What to do
Report how many lines of the records below include the word "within". Give nothing but the number.
====== Data supplied
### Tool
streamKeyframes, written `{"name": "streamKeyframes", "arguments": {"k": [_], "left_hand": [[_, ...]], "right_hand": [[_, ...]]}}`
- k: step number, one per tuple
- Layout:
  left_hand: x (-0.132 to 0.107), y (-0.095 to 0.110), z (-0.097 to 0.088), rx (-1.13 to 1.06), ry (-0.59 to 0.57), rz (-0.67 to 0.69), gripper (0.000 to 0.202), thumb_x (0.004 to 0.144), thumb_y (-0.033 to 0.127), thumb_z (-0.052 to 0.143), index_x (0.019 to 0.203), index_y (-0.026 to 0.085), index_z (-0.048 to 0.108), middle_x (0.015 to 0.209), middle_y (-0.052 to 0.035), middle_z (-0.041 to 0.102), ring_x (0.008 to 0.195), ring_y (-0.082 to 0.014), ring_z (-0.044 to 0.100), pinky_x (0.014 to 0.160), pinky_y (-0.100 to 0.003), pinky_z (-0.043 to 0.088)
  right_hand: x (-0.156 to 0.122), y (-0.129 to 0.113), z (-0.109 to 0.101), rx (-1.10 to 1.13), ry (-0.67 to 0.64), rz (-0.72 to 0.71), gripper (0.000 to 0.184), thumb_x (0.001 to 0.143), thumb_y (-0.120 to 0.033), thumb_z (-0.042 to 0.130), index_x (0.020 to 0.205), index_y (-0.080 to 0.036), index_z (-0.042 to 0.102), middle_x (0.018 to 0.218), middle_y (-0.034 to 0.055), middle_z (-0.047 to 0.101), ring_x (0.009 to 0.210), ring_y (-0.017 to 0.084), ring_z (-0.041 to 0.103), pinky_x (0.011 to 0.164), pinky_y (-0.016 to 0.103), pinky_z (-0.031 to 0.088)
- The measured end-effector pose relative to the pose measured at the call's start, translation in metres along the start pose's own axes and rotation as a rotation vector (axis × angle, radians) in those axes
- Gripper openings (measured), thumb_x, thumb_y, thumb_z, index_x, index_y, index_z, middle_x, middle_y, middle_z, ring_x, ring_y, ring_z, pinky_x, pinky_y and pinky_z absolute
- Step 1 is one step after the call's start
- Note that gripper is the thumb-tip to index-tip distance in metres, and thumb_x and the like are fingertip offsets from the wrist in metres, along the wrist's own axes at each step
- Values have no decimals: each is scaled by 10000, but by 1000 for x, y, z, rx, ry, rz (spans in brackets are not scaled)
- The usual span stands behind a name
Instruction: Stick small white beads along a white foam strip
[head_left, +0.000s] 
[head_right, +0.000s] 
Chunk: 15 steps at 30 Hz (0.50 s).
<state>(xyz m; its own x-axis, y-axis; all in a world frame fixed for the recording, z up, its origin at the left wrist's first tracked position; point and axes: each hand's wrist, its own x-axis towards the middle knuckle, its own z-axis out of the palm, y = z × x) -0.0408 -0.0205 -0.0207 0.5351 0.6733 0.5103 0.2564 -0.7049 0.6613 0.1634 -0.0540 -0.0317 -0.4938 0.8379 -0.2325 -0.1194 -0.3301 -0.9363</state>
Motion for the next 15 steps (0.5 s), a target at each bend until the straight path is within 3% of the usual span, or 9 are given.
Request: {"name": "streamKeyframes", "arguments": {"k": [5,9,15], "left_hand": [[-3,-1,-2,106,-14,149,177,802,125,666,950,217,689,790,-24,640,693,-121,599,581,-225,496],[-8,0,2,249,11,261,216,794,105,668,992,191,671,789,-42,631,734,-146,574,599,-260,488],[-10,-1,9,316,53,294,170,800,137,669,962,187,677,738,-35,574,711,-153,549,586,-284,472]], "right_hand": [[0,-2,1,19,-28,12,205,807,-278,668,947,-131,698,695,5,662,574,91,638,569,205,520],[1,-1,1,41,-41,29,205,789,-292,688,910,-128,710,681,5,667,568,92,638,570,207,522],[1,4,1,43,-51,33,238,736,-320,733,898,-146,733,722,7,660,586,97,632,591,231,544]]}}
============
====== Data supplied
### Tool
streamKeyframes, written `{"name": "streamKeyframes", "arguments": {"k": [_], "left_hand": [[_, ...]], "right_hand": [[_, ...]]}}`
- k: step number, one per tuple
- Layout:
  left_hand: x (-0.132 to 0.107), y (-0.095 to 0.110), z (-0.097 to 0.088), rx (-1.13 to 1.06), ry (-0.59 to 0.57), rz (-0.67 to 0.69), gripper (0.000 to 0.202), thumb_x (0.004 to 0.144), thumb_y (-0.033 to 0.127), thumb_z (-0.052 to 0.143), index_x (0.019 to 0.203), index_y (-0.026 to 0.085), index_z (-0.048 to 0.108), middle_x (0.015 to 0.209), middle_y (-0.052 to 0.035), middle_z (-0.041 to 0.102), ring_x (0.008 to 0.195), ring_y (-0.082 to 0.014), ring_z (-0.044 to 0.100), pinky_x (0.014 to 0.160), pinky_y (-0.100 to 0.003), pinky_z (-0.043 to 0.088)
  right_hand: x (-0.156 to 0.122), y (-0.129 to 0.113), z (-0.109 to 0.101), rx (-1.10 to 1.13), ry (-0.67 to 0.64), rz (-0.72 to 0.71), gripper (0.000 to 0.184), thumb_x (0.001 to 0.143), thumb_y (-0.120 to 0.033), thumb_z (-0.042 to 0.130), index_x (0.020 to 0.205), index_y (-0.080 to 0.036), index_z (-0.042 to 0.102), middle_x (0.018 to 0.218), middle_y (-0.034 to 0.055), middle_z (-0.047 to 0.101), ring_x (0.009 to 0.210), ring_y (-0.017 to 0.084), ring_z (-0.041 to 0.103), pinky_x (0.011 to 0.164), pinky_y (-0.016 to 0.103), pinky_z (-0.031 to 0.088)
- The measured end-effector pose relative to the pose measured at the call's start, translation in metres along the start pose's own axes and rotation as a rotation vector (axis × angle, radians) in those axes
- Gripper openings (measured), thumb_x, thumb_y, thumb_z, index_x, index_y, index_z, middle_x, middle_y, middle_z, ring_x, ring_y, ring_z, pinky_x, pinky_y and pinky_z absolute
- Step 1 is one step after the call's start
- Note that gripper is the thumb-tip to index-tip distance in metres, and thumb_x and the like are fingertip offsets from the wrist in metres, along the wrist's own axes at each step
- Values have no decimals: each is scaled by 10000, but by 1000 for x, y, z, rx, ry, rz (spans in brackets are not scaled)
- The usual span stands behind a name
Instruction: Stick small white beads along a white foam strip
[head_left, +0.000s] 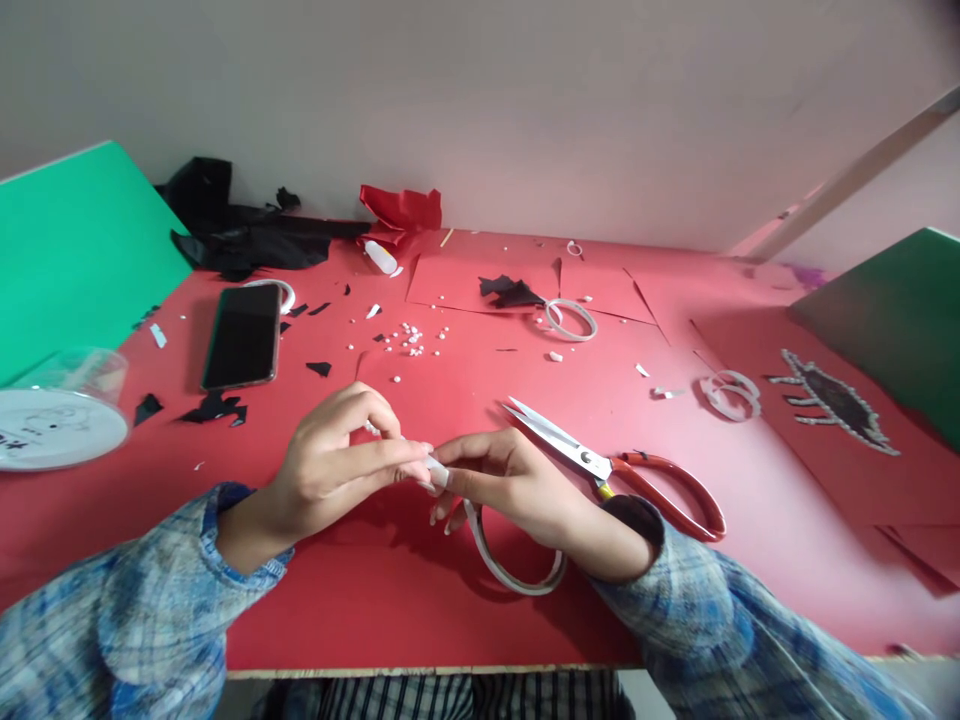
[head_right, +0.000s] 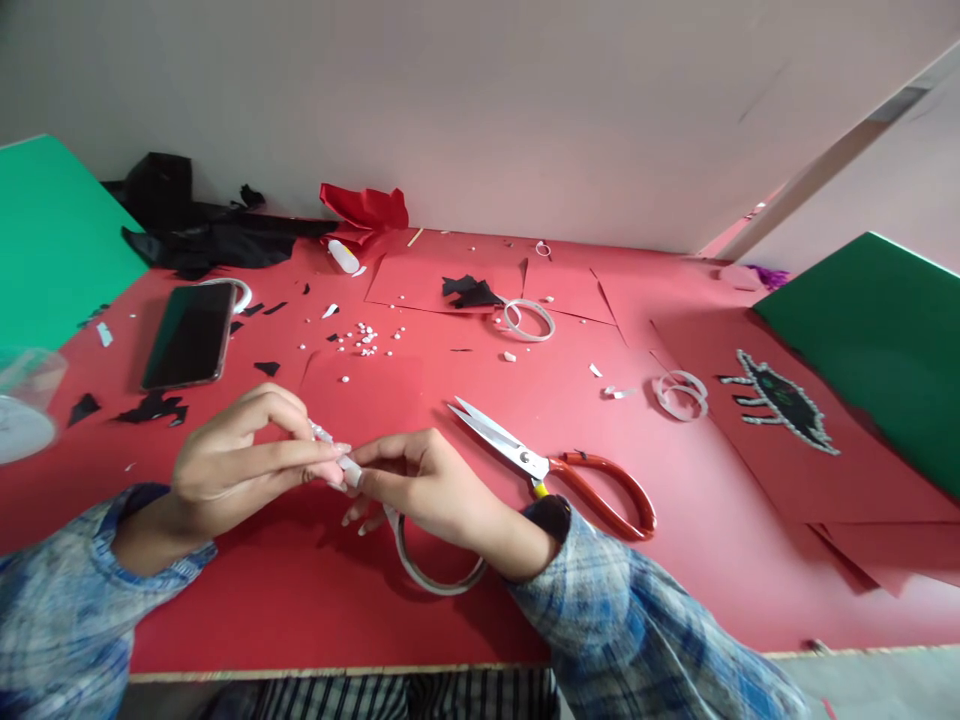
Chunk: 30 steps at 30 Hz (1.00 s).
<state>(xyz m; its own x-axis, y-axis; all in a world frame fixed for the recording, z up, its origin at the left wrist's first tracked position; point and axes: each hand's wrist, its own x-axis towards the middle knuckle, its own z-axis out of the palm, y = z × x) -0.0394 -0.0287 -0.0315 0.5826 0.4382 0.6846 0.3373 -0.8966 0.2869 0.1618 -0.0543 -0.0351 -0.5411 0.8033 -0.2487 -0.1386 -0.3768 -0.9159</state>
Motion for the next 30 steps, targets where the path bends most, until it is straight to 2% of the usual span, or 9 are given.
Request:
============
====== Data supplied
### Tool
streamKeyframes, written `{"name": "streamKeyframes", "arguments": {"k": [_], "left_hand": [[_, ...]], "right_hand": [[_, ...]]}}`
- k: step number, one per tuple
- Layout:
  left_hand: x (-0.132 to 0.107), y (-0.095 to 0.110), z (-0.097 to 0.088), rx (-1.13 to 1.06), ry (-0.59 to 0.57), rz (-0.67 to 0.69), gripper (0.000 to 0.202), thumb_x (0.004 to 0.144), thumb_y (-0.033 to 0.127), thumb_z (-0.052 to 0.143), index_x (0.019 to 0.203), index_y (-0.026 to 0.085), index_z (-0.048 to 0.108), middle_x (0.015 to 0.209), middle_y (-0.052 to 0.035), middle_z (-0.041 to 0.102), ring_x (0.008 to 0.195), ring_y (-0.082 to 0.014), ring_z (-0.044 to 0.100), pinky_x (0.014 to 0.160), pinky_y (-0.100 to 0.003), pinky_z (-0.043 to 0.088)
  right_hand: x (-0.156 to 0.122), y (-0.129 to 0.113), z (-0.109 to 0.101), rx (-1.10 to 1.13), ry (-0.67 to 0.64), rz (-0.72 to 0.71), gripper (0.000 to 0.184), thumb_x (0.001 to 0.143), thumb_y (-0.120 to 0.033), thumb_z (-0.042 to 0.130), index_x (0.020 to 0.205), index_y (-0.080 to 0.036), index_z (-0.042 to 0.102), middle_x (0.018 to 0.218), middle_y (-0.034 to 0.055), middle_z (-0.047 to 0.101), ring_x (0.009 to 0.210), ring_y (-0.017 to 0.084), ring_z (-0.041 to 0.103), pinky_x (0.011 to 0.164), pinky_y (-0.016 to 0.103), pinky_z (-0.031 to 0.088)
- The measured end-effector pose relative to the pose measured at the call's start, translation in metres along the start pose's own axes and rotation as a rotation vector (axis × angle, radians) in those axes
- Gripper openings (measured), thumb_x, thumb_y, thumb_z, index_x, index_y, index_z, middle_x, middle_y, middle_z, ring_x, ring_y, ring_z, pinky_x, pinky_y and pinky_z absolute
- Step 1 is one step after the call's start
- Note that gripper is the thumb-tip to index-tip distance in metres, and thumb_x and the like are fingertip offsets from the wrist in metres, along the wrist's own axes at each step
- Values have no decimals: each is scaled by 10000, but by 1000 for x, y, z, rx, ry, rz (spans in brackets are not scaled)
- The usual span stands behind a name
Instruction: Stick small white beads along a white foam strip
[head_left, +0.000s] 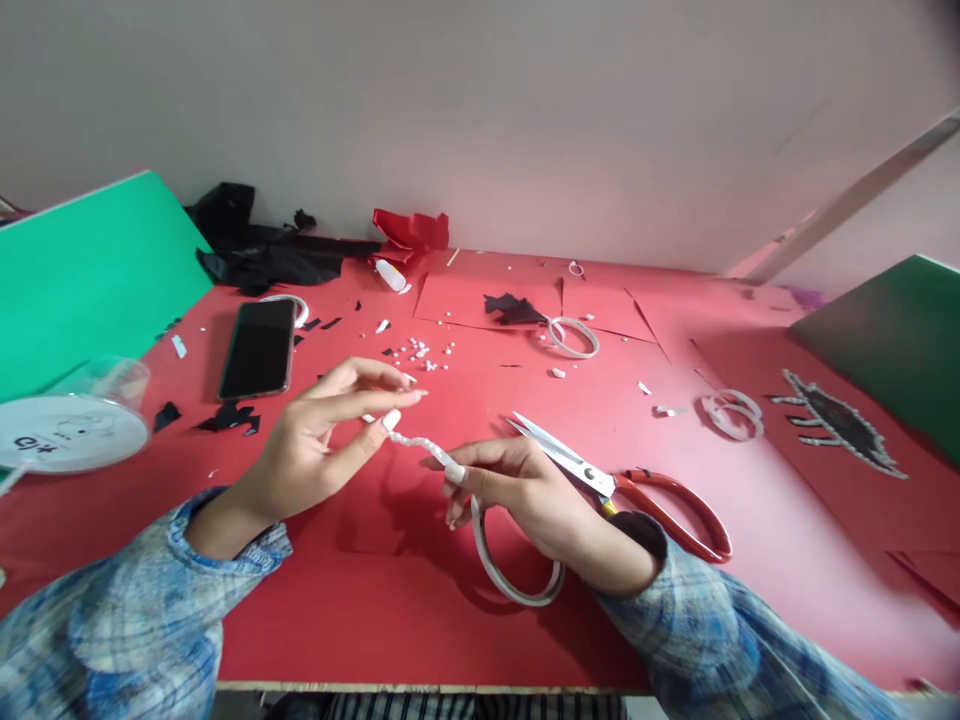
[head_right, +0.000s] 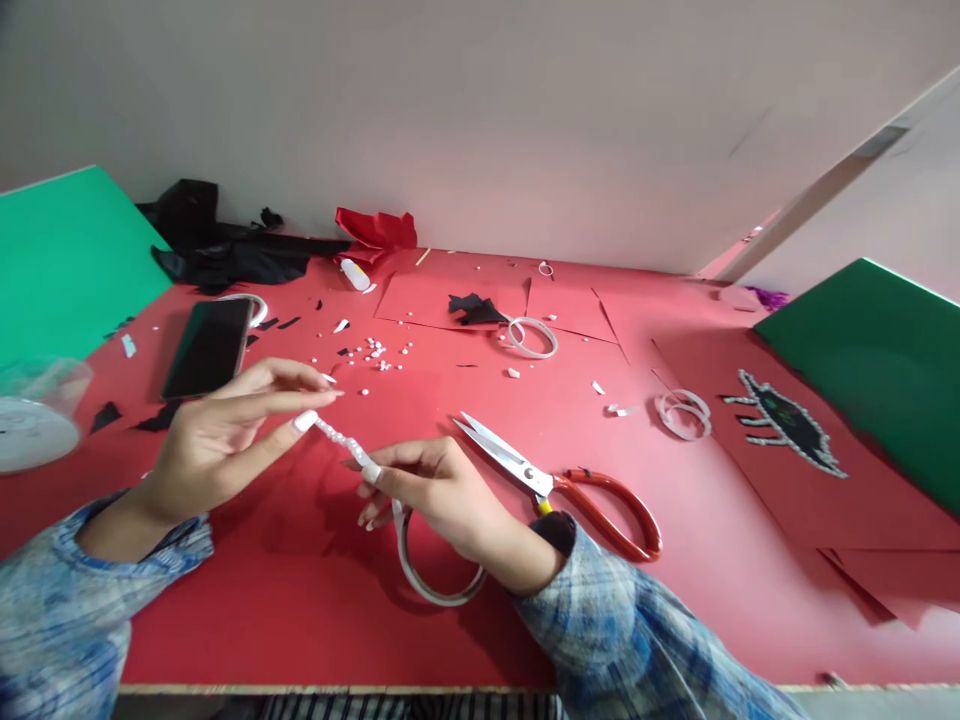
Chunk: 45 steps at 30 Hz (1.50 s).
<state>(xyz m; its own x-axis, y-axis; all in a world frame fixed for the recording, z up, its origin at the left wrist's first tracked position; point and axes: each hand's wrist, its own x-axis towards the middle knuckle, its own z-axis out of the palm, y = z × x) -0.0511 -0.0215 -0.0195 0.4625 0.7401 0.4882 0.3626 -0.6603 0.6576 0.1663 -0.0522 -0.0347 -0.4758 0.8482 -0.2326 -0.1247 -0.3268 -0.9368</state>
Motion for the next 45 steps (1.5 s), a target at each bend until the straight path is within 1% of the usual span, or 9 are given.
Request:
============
Response
2